Yes, I have lights, a space heater and a kerosene heater, but still I woke up to 49F in the house. As for the lights, they dim and flicker.

I’m more than just annoyed. I’m cold and mad. I have had enough.

Ancient burial ground? Or incompetence?

I drained the last bit of hot water to take a shower and wash the spackle dust out of my hair. I cannot find the blow dryer. So much for everything I learned in Girl Scouts – chiefly Be Prepared

[As for Be Prepared, I think that’s why I’ve been a gross over-packer for my entire life.  Now that airlines are charging for luggage, things could get expensive.  Well.  That was a stupid statement.  My entire life is getting expensive.]

I have the tea kettle on top of the kerosene heater – I think it seems friendlier that way. Besides, it’s a small (and futile) attempt to make the damn thing more aesthetically pleasing. 

The puppies are nestled in Cadillac of Dog Beds. Was my braving the perils of the Beelzebub of Bobbinhood a tempting of fate? Or Be Prepared? I also had a full tank of kerosene.  [I guess some of that Girl Scout training sunk in aside from over-packing for vacations and business trips.]

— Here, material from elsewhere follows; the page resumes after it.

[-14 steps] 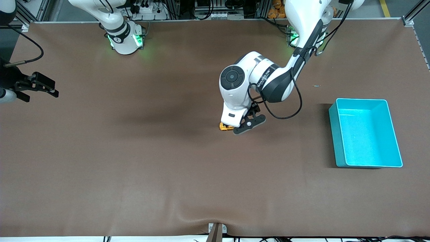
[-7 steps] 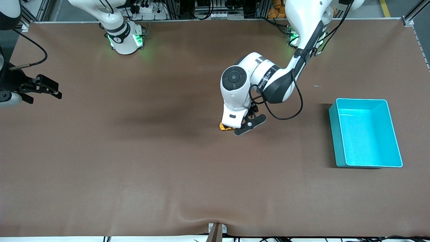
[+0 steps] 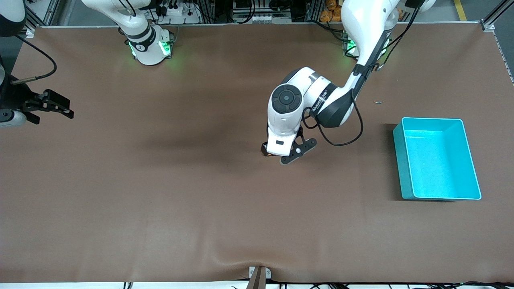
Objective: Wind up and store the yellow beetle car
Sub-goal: 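Lower the left gripper and close it on the yellow car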
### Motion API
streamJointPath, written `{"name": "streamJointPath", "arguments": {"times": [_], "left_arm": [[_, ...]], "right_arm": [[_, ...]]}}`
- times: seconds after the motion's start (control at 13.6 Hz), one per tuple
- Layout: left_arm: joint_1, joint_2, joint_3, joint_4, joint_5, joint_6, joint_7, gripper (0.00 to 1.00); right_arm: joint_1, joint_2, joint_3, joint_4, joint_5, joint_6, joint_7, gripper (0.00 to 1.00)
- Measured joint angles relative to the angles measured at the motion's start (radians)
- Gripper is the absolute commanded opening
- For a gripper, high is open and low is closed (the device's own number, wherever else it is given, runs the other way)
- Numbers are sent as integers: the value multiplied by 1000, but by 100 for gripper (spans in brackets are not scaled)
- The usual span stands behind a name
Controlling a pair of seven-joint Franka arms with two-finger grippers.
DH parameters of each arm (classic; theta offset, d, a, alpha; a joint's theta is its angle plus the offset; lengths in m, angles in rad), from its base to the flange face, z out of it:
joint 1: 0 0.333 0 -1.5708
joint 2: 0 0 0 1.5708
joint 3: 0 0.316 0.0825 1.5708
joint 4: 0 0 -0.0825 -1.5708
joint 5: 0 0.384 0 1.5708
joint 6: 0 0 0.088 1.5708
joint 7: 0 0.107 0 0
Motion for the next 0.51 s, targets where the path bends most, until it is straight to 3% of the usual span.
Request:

Things could be worse. I guess. I’m probably tempting fate by saying that.

So. I have a raging case of the Crankies punctuated by welling tears of frustration.

I’ve had enough. Winter needs to be over.

Every year about this time, the longing for Spring reaches fever pitch. The cooling that fall brings is welcome after the Dog Days. Finding the $10 bill in my wool coat always sets a nice tone to the beginning of winter. I rather enjoy hot chocolate in the early days of frigid temperature. But by Valentine’s Day, I am so so tired of winter and the ensuing challenges. That’s never been truer than this year.

I have had enough.

I need to begin thinking about 2010 Gardenpalooza.